▸ YOUR GOAL
Please restate the data word for word.

++++

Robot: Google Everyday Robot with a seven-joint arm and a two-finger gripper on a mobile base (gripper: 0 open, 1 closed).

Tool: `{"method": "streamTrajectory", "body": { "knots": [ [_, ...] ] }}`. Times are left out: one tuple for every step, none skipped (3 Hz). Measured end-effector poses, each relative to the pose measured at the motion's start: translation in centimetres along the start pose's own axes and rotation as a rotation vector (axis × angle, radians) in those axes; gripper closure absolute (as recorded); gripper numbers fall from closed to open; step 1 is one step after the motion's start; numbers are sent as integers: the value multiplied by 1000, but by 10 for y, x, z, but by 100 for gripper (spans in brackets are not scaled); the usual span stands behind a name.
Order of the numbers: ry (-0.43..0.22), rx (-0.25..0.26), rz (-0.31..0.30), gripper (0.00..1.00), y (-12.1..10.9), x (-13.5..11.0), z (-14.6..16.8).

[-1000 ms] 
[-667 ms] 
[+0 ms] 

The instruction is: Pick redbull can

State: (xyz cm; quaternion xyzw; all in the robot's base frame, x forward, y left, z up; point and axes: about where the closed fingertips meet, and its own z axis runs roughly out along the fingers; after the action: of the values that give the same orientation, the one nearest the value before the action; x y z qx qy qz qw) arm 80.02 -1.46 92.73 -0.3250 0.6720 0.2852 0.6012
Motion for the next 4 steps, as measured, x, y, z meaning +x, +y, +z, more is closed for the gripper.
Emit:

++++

▸ TASK SOLUTION
Robot: Google Everyday Robot with a seven-joint arm and a two-finger gripper on a mobile base (gripper: 0 open, 1 closed).

Tool: `{"method": "streamTrajectory", "body": { "knots": [ [_, ...] ] }}`. Times are left out: one tuple for every step, none skipped (3 Hz). Measured end-effector poses, each relative to the pose measured at the motion's start: translation in centimetres along the start pose's own axes and rotation as a rotation vector (axis × angle, radians) in those axes; gripper closure absolute (as recorded); gripper numbers fall from closed to open; step 1 is one step after the motion's start; numbers are sent as integers: the value multiplied by 1000, but by 10 for y, x, z, but by 100 for gripper (spans in brackets are not scaled); the usual span stands behind a name.
Order of the numbers: ry (-0.43..0.22), rx (-0.25..0.26), rz (-0.31..0.30), gripper (0.00..1.00), y (-12.1..10.9), x (-13.5..11.0), z (-14.6..16.8).

[-1000 ms] 
[-667 ms] 
[+0 ms] 

The instruction is: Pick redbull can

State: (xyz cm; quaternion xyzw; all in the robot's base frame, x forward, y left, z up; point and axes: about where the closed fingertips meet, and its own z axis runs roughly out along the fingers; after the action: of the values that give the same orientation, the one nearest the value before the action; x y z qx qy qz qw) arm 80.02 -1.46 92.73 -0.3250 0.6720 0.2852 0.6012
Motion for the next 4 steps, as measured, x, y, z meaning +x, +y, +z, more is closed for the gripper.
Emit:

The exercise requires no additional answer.